- **TASK STATEMENT**:
Return, exactly as written, every line from the first line of the data below through the line that contains "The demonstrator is".

- **DATA BLOCK**:
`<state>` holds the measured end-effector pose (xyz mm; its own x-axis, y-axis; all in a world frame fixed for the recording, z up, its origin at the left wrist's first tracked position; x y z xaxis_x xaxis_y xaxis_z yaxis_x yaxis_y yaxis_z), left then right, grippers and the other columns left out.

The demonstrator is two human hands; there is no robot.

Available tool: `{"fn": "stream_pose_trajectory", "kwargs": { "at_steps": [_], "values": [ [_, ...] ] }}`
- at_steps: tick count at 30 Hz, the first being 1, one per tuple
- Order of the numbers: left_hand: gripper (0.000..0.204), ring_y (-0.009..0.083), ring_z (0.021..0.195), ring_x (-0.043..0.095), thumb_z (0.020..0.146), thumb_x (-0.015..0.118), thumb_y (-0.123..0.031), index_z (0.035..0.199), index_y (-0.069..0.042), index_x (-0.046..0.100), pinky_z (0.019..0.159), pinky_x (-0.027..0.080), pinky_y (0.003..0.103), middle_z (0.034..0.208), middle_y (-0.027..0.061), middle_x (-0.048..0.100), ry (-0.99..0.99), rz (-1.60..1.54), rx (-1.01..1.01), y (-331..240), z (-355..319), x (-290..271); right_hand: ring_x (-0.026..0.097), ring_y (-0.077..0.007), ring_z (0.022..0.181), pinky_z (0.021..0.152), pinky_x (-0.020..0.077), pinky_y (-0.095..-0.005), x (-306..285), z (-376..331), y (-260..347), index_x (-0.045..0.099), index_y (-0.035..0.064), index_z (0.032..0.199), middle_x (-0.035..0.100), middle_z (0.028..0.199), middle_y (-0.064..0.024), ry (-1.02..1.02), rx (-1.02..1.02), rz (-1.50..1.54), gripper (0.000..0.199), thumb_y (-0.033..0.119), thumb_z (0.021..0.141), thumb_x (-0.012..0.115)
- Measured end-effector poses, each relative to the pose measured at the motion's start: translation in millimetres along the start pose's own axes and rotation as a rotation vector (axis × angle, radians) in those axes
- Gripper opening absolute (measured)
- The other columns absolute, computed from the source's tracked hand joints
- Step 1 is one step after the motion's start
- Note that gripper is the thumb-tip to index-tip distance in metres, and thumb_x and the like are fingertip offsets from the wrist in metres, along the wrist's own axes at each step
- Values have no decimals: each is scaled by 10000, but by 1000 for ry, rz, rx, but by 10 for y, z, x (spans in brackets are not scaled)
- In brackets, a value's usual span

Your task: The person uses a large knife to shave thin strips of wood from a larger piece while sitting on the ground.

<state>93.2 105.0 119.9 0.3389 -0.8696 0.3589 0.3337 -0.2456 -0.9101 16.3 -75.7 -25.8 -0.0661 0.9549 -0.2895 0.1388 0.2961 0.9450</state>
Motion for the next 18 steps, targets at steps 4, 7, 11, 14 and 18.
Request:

- **ANSWER TO THE EXERCISE**:
`<state>` holds the measured end-effector pose (xyz mm; its own x-axis, y-axis; all in a world frame fixed for the recording, z up, its origin at the left wrist's first tracked position; x y z xaxis_x xaxis_y xaxis_z yaxis_x yaxis_y yaxis_z), left then right, grippers and the other columns left out.

The demonstrator is two human hands; there is no robot.

That completes the answer.